*Problem details*: Up to and including the line with "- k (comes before", copy the records below exactly from their first line.

##############################

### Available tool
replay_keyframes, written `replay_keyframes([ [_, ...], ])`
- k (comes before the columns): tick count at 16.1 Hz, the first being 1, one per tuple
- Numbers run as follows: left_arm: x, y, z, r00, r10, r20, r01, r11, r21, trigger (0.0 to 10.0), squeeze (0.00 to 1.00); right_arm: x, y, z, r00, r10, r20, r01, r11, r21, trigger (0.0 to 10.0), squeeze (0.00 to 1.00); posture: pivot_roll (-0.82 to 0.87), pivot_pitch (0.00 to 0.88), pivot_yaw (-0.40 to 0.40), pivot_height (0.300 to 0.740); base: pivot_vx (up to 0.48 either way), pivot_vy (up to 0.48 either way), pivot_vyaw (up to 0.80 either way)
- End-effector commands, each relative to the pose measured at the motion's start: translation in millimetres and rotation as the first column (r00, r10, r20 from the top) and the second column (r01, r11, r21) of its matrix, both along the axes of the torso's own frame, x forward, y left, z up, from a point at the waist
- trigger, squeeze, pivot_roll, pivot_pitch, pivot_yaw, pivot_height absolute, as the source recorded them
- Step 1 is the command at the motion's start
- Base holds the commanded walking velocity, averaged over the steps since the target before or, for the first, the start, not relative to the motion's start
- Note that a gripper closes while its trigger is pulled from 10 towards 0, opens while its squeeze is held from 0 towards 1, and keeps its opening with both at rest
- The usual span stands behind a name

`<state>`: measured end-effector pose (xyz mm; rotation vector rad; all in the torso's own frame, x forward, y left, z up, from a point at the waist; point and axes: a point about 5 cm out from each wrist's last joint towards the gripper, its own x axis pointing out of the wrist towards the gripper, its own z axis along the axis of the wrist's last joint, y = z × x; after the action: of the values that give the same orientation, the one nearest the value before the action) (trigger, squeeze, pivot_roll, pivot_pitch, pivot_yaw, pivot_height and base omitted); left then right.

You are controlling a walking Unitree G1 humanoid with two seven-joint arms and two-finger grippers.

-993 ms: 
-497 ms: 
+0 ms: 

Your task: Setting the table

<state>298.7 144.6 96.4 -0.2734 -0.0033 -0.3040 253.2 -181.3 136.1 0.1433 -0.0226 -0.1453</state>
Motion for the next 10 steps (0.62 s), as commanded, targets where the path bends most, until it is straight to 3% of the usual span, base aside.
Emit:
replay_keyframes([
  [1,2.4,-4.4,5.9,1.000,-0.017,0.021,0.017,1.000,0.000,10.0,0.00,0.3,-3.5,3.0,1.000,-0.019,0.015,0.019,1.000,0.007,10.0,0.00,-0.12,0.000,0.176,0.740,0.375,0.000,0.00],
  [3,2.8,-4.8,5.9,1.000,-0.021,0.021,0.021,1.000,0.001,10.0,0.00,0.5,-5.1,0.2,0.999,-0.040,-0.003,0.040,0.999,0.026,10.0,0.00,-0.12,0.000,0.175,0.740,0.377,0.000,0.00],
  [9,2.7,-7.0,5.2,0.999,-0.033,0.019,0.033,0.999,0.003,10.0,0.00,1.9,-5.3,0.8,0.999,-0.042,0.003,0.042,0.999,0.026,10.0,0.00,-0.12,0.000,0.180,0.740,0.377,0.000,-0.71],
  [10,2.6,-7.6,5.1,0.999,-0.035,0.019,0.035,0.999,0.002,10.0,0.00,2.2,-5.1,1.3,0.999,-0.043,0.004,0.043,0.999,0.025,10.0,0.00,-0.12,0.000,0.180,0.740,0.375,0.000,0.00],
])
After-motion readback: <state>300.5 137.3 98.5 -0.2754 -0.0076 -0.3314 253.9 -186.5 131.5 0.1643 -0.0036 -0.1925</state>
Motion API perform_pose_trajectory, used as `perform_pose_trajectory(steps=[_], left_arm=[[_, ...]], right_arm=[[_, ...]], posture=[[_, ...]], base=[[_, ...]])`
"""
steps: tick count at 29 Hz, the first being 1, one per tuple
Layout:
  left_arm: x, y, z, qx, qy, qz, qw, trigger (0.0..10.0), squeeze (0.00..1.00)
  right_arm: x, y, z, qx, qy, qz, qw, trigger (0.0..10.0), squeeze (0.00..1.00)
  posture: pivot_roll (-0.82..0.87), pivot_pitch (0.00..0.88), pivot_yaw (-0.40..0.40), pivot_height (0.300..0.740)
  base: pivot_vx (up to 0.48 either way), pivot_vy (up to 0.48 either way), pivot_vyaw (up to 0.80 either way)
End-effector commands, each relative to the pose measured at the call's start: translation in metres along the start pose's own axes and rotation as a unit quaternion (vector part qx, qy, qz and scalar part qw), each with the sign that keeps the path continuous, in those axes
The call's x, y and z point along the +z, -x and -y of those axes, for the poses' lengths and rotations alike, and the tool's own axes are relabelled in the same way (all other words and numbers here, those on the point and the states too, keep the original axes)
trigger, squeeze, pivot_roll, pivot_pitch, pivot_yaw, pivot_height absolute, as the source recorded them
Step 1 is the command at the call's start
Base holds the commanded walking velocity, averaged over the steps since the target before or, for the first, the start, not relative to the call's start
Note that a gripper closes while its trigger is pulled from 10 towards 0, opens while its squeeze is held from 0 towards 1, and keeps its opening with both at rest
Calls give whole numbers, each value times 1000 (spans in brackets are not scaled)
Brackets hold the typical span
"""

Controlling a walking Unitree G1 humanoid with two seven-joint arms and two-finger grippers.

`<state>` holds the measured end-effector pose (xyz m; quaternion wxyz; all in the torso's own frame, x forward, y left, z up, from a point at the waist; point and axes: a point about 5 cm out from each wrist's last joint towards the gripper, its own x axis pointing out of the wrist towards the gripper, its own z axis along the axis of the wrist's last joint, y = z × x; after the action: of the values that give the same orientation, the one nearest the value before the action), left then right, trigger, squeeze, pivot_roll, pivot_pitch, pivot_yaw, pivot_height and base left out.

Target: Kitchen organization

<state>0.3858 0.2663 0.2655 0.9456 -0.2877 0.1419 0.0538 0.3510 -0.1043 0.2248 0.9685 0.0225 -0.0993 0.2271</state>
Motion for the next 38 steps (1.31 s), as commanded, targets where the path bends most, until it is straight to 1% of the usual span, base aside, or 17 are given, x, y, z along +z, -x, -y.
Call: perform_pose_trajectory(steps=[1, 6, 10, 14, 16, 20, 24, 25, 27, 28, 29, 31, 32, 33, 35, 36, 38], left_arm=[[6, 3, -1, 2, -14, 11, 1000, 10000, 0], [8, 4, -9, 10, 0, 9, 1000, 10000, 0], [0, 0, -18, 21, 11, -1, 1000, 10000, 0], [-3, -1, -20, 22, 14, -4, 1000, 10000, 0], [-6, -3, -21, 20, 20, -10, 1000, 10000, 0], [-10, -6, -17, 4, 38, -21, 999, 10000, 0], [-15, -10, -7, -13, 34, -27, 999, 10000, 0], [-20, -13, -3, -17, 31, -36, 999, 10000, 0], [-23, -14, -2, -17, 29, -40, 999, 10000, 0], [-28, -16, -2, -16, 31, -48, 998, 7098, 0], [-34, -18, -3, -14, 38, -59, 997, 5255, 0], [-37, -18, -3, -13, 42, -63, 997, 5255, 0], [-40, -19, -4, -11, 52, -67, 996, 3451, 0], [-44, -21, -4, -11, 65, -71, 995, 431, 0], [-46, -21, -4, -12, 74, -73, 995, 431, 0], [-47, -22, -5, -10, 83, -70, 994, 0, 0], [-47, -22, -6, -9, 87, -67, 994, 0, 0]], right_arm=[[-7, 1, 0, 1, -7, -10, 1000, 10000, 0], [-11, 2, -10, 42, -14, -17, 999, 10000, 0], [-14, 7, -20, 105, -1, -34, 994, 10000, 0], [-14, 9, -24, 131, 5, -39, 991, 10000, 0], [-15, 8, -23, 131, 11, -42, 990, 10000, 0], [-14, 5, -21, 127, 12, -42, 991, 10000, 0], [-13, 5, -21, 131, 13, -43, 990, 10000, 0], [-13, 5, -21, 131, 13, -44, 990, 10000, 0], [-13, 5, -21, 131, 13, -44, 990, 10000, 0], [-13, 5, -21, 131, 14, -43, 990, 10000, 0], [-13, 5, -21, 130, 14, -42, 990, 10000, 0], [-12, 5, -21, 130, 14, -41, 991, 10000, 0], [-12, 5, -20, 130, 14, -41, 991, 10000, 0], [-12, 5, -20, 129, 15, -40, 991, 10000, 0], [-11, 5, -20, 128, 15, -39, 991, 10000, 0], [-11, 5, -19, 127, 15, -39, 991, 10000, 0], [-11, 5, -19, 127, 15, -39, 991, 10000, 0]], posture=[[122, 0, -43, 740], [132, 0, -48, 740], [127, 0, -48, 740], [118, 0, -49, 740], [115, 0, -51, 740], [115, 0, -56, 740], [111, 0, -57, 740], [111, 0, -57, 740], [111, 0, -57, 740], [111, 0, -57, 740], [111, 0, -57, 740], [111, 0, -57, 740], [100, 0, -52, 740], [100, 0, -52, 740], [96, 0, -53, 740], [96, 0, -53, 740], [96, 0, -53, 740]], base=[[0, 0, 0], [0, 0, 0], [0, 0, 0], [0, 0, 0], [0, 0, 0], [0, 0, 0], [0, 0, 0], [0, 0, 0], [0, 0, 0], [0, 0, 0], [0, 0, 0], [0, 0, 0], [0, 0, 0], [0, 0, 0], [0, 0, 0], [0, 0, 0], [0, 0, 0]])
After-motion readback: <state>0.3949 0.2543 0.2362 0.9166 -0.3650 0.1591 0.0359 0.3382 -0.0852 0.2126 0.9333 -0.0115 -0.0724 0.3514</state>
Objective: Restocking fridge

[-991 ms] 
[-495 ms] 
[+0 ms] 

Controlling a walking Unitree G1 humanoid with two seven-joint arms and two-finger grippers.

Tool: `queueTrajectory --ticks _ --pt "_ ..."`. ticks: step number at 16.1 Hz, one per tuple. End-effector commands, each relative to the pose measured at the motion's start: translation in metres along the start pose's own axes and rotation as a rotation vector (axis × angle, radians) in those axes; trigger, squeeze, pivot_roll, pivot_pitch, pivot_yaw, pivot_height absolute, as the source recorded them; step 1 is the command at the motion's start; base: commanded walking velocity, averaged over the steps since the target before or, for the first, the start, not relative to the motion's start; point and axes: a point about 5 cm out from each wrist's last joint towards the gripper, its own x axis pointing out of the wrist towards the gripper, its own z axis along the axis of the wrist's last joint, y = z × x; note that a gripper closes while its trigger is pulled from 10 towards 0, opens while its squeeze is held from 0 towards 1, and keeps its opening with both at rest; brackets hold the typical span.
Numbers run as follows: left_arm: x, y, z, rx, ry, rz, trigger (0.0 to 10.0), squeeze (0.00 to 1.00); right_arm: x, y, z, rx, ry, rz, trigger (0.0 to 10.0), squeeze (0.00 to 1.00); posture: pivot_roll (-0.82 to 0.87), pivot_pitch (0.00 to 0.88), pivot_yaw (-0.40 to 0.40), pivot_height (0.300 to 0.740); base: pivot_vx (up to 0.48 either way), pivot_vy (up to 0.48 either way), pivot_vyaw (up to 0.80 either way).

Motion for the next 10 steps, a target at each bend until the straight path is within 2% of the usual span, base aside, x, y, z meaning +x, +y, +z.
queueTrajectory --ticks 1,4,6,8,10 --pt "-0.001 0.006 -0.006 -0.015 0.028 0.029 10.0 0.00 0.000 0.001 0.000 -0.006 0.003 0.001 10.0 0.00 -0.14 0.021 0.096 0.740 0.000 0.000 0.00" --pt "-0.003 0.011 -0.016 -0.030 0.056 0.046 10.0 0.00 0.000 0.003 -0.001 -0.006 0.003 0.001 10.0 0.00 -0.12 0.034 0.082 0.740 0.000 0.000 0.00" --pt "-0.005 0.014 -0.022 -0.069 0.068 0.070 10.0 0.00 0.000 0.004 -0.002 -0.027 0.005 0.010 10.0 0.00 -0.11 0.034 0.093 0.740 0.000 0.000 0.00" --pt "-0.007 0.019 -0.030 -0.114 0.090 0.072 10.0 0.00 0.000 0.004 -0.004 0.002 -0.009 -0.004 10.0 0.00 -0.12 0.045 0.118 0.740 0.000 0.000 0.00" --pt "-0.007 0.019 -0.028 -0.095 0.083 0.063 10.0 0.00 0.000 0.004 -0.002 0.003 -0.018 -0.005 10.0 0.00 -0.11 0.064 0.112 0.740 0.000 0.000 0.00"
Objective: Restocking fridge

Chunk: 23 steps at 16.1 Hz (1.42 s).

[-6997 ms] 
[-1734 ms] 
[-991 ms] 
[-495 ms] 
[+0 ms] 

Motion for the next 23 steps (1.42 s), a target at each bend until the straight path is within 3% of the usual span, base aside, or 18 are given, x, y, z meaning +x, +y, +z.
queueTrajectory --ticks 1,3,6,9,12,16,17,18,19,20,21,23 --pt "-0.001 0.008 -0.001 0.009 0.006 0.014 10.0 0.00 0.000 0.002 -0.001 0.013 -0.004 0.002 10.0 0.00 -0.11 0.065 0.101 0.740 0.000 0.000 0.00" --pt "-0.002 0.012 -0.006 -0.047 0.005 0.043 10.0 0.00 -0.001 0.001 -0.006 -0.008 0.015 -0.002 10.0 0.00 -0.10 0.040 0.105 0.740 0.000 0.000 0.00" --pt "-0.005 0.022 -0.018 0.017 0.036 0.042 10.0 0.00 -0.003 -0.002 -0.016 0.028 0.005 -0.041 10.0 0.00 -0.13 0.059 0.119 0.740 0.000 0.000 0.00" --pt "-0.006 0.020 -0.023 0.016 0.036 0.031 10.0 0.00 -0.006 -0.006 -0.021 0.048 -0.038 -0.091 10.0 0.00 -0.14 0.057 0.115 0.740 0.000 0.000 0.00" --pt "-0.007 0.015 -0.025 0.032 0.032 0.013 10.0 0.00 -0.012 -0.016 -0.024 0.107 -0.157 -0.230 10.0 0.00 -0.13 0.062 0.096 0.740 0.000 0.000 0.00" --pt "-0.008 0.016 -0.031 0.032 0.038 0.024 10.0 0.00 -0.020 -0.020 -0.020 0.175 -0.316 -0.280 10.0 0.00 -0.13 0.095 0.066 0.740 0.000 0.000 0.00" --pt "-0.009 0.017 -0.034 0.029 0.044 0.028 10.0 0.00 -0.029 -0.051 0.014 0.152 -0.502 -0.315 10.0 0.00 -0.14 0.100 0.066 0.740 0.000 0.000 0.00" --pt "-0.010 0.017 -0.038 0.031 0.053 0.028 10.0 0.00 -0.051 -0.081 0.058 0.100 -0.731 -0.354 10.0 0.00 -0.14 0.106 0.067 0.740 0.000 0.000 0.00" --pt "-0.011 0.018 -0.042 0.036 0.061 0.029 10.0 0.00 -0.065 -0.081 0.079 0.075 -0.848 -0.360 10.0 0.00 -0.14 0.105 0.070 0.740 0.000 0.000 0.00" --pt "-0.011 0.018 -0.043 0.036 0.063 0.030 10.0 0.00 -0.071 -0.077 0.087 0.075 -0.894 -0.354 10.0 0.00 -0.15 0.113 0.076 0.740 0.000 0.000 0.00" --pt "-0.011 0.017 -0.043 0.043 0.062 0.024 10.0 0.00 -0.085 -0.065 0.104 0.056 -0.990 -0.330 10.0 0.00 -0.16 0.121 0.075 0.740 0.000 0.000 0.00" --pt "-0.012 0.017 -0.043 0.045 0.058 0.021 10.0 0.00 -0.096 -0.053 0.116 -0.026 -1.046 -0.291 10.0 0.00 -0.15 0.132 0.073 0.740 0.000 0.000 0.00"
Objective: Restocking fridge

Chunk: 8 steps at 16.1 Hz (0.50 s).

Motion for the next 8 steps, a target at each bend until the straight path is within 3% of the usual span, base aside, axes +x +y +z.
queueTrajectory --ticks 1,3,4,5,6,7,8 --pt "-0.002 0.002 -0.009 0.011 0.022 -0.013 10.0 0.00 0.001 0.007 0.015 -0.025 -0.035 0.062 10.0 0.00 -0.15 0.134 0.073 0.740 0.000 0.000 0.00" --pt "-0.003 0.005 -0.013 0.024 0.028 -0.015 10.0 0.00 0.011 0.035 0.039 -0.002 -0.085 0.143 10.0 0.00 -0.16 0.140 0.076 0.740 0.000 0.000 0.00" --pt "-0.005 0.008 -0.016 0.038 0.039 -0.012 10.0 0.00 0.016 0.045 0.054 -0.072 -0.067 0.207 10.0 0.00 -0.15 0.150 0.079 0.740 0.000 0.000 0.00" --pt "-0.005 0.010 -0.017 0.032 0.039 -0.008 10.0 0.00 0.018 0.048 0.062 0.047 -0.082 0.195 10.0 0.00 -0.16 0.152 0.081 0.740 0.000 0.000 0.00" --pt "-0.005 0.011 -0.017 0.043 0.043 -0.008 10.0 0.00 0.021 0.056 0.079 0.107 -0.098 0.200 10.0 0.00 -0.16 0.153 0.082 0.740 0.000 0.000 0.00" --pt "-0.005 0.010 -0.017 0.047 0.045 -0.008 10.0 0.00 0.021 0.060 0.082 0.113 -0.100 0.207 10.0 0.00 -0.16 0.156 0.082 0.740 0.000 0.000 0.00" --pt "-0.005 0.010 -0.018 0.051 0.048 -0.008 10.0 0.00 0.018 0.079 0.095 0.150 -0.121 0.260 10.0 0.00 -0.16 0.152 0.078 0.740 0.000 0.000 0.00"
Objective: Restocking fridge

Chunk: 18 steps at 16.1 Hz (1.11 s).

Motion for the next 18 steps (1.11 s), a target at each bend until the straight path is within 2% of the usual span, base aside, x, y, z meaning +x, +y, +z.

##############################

*The answer*:
### Available tool
replay_keyframes, written `replay_keyframes([ [_, ...], ])`
- k (comes before the columns): tick count at 16.1 Hz, the first being 1, one per tuple

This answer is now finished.